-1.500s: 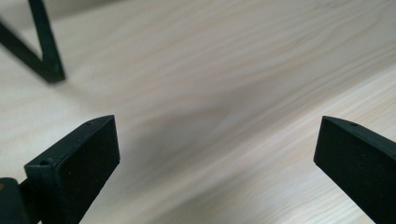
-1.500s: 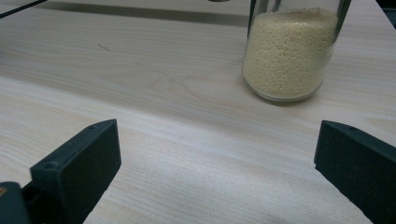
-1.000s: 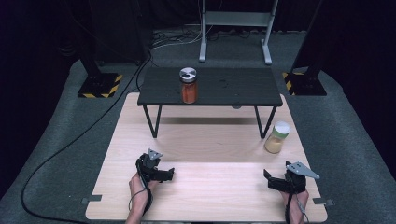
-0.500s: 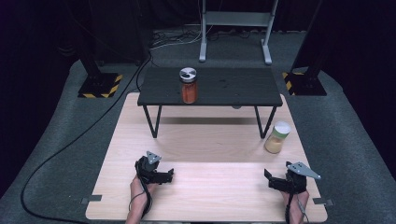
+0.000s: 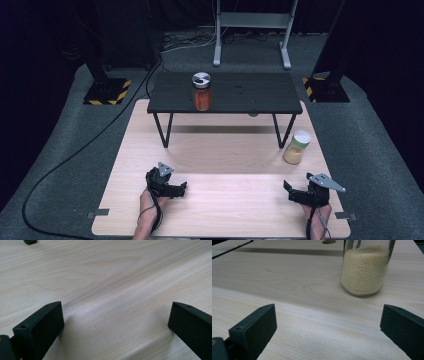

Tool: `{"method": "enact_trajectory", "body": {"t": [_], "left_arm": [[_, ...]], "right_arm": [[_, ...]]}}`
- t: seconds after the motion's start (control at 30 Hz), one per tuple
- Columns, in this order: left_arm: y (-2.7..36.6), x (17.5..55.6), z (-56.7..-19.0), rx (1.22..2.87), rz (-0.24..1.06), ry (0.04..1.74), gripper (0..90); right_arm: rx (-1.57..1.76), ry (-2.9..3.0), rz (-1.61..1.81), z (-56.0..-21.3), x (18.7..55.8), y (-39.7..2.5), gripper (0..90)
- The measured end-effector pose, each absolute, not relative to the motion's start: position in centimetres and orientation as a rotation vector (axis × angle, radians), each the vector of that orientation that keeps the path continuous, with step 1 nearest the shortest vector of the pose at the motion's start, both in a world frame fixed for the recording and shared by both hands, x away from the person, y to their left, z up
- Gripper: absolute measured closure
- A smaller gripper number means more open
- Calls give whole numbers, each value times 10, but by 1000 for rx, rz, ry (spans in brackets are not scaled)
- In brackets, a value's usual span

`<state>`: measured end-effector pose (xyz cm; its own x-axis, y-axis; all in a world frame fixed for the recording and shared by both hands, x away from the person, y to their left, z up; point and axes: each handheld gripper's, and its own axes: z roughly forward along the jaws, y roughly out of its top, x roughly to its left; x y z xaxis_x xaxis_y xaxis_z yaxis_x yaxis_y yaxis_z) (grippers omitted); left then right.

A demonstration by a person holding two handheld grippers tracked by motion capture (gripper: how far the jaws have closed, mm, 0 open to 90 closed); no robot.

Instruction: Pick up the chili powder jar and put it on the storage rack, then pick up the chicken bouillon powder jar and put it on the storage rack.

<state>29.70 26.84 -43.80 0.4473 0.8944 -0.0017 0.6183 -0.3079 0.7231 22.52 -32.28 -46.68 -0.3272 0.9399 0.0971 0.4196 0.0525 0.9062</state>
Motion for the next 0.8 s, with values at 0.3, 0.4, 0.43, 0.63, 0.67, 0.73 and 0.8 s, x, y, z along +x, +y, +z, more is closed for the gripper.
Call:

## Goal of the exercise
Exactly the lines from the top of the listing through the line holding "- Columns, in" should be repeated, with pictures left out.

## Solution to this task
-1.500s: 
-1.500s: 
-1.000s: 
-0.500s: 
+0.000s: 

Tool: `{"method": "enact_trajectory", "body": {"t": [_], "left_arm": [[_, ...]], "right_arm": [[_, ...]]}}`
- t: seconds after the motion's start (control at 30 Hz), one per tuple
- Columns, in this order: left_arm: y (-2.7..36.6), x (17.5..55.6), z (-56.7..-19.0), rx (1.22..2.87), rz (-0.24..1.06), ry (0.04..1.74), gripper (0..90); right_arm: rx (-1.57..1.76), ry (-2.9..3.0), rz (-1.61..1.81), z (-56.0..-21.3), x (18.7..55.8), y (-39.7..2.5), gripper (0..90)

The answer requires nothing more.